There’s been some chatter around the office on best practices of attending trade show. From educational sessions to new industry products to valuable connections - when done right – you can walk away with a head full of bottom-line-boosting knowledge.
Having trouble finding events? Check out our 2019 Green Industry Trade Shows, Expos & Events Calendar to find one near you.
Have a Plan
Before hopping on the plane or jumping in the car, do a little reconnaissance, check out the info. Most conferences will release an app that includes everything you need - from the lay of the land to the schedule of sessions - to make your best plan of attack. Doing your homework allows you to spend more time gathering useful and wallet with business cards and less time wearing out your shoes.
Pack Comfortable Shoes
Speaking of shoes, make sure you bring a comfortable pair. For you that might mean the classic and dependable New Balance 608s (The Ultimate Dad Shoe) or a spongy pair of florescent orange Crocs. Just make sure the shoe can handle the long haul because putting in 5 plus miles a day isn’t unheard of.
Bring (a stack of) Business Cards
This will be a valuable tool throughout the event because as you’ll see networking is the most important thing you can constantly be doing throughout the event. Share them with vendors, speakers, peers, anyone you connect with because sometimes it’s this rectangle of card stock paper that triggers somebody’s memory.
Talk to Vendors
As a field service software vendor who typically only contacts customers and potential customers over the phone. Trade shows provide us the opportunity to get in front of people and put faces to names. Come prepared with a list of vendors you want to talk to, talk to them, and then walk the floor and see if anyone else stands out, and go talk to them.
Hit up their after-hours events. Vendors are always putting on events after hours. Go to a couple. It’s a great way to meet new people, see new sites, and get some free food and drinks. It’s also a great place to learn how you can improve your business from peers and vendors.

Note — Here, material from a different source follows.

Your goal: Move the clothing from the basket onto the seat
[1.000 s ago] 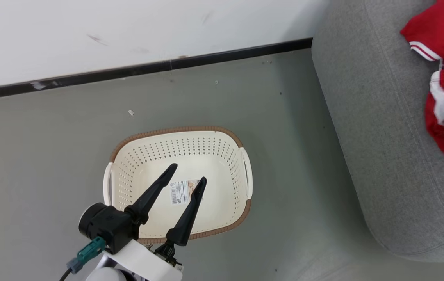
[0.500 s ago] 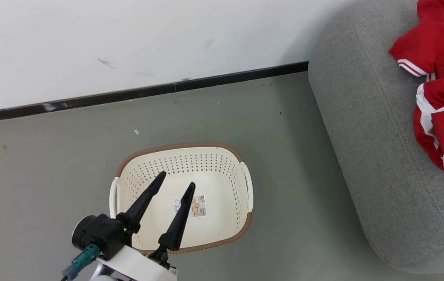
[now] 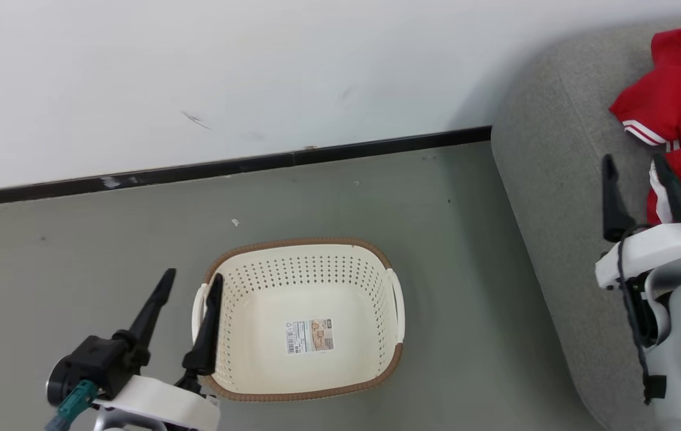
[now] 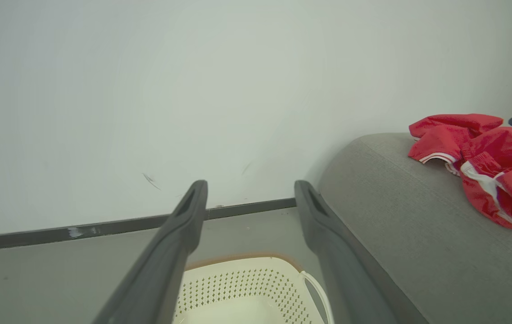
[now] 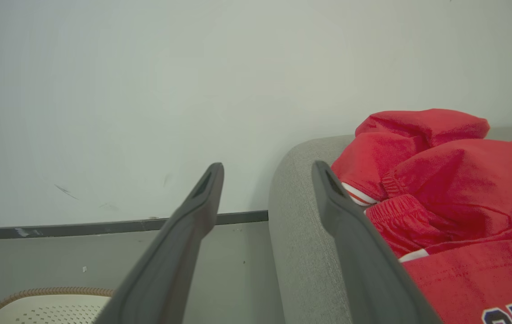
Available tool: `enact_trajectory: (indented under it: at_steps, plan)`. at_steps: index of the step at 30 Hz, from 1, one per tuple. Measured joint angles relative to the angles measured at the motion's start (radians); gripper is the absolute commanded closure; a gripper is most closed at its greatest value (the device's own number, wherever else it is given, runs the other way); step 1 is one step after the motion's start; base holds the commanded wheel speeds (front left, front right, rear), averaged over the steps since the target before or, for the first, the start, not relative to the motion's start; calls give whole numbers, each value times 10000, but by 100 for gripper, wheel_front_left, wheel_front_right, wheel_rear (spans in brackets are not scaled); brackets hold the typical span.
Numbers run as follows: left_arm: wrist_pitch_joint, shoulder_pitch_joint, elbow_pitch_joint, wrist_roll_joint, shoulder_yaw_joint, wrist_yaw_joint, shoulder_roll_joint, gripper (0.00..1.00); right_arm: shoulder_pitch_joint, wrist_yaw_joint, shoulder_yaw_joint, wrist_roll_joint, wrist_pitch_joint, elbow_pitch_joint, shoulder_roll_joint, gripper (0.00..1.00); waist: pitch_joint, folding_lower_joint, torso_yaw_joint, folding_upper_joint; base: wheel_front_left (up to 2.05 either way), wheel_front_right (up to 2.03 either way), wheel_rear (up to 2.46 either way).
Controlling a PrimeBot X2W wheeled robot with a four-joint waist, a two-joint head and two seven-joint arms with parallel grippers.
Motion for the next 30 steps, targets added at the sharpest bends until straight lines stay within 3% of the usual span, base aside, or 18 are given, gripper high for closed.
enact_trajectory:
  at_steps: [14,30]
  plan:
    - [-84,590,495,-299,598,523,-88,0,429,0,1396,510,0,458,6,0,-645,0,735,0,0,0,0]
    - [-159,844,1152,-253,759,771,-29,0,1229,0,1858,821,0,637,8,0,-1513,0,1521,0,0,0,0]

Attend Educational Sessions
Knowledge is power, and there’s so much to learn at every session. Try to figure out which one can help you grow and improve your business. They have the potential to provide that one tip or idea to spark a business. But even if you end up going to a session with an irrelevant subject and terrible speaker you at least learn how not to speak in public.
Network. Network. Network.
It’s the most important part of any green industry event. All the other stuff is great, it can add great value to you and your business but the people who spend as much time as possible networking are the ones who get the most out of trade shows.

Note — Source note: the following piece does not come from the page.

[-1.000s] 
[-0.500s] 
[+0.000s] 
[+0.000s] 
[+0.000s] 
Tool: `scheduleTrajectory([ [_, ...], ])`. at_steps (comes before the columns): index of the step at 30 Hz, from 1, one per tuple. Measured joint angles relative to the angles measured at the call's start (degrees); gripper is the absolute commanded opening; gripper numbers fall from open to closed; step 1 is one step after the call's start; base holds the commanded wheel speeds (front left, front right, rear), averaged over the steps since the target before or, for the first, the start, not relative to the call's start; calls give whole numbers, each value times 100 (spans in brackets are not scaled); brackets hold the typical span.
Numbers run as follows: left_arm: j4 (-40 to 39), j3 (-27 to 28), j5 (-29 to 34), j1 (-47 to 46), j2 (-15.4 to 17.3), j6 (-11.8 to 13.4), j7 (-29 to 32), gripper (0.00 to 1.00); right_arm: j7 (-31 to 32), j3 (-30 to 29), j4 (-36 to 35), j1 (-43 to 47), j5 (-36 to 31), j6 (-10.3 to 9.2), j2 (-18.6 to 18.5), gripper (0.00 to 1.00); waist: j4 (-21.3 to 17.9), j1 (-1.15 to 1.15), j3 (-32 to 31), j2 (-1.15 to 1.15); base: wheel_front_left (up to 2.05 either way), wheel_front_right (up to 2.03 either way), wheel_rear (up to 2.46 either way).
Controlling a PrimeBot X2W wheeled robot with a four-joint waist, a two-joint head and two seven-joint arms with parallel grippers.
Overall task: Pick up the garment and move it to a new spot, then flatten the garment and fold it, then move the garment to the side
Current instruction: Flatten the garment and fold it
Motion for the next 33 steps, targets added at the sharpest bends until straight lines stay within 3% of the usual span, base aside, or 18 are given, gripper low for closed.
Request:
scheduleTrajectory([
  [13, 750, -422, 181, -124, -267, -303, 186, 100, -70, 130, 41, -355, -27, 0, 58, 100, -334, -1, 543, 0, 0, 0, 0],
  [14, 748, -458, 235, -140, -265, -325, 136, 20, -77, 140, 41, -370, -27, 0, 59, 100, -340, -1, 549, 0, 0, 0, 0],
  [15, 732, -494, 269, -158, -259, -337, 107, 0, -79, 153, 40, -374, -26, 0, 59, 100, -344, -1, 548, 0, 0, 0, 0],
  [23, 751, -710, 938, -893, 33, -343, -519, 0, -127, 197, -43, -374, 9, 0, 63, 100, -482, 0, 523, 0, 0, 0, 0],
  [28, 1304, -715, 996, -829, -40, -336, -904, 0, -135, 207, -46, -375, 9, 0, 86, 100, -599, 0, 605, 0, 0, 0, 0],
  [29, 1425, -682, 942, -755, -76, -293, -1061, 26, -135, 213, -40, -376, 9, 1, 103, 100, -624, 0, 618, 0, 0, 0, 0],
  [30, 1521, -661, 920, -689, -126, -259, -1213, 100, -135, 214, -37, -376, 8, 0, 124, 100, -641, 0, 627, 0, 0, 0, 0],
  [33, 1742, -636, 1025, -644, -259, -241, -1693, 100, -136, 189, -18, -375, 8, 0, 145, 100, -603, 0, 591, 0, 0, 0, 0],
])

This doesn’t mean you have to be that guy with the incessant handshaking and business-card-presenting who everyone tries to avoid. Your goal at every trade show should be to find a non-competing peer who you can bounce ideas off, talk through problems with or just bs about stories you can both relate to. Whether they’re a wise mentor or vice versa, having the chance to talk things out will improve your thinking, business and occasionally your sanity.
Take In the City
If you’re doing trade shows right, there might come a time when you start dragging a bit. Whether there’s a lull in the action or you just want a change in scenery - you can always explore the city around you. Go to a baseball game. Walk around an interesting neighborhood. Do some tourist activities. Working 80-100 hours a week is draining, so take a day here or there to enjoy the fruits of your labor.
It’s something we’re all guilty of, no matter the industry: you attend a trade show or expo - have a great time, learn a pile of new stuff, see a few great products that strike your interest, connect with a bunch of knowledgeable people - then that Monday comes around and you’re back to the grind. Your attention is needed elsewhere. You have a business to run. There’s work to be done.
It happens to us all, including myself. But this can change. It all starts by making a concerted effort. Set a timeline for completing a minor task that moves you towards achieving a greater goal.
For example, you could start with simply determining if your business would benefit from one of the new processes or ideas learned at an expo. If it would, then you move on to the next step and set aside time to plan how it could be put into action. If it wouldn’t then that’s-that, you’re done.
It’s all about breaking a larger (more daunting) goal into manageable steps. As my high school football coach, would always say, “How do you eat an elephant? (*dramatic pause*) One bite at a time.”
Now that you know the when, where and how to conquer green industry events we hope to see you there!